SAN FRANCISCO (CN) – Well the latest rumour is Hewlett Packard claims Chinese and Taiwanese competitors stole patented printer cartridge components from HP’s factory in Singapore and copied them to sell made-to-order counterfeit HP inkjet cartridges on Amazon.com. "Trucks carrying HP parts were apparently hijacked while en route from the manufacturing facility in Singapore to the assembly plant in Malaysia … in direct response to the heightened security measures that had been implemented in HP production facilities," HP says.
     After stealing the technology, Hewlett Packard claims, Microjet Technology (of Taiwan) Mipo Technology (of Hong Kong and mainland China), and their U.S. affiliates, including SinoTime Technologies (of Florida) sold more than 300,000 of the inkjet cartridges in the United States.

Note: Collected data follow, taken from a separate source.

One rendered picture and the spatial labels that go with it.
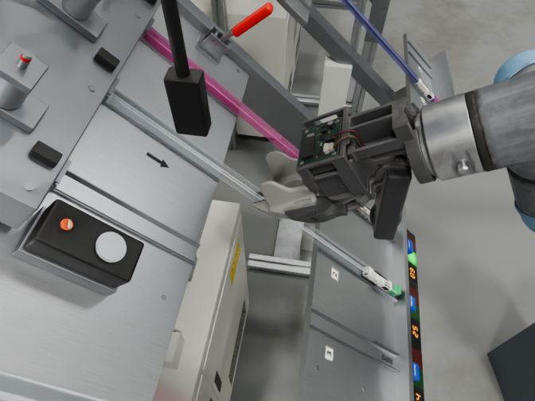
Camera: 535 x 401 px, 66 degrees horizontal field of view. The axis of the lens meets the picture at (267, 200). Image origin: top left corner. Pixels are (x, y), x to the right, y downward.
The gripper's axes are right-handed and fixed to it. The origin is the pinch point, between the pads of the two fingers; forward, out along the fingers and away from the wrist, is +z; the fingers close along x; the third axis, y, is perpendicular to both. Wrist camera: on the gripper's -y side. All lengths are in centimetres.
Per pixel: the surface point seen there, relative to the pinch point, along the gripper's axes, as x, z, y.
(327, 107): -46, 7, -24
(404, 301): 1.7, -7.7, -29.1
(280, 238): -49, 53, -76
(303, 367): 17.1, -1.2, -11.1
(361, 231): -7.0, -3.7, -20.5
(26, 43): 5.4, 1.8, 29.4
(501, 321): -30, -12, -119
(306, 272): -21, 27, -56

The defendants have the capability to make nearly 10 million counterfeit cartridges a year in Asia, Hewlett Packard says.
     The federal filing is the latest in a long line of complaints that China is making up its technology gap with the United States through industrial espionage, theft, and wholesale patent infringement.
     MicroJet "sells generic and/or made-to-order infringing ink cartridges to other companies, including defendants Mipo and PTC [PTC Holdings Ltd., of Hong Kong]," and sells them itself as well, Hewlett Packard says. HP claims the defendants violated six patents after stealing the HP components.
     Hewlett Packard says it discovered the scheme after seeing color ink cartridges for sale on Amazon.com and Craigslist, advertised as "HP compatible."
     HP bought some of the cartridges from Amazon.com, then used HP’s internal tracking database to cross-reference ID numbers on components, and found that the cartridges had "a genuine HP printhead and a non-HP cartridge body that closely resembled a genuine HP cartridge body."
     And it found that the printheads came from HP lots from Malaysia that had never been assembled by HP – "i.e., were identified as production gaps." All of these stolen items "were packaged in a ‘Mipo’ labeled box and were individually wrapped in a clear plastic interior packaging that is clearly consistent with the standard packaging for products manufactured by defendant Microjet," according to the complaint.
HP demands an injunction and damages for patent infringement, unfair competition and conversion.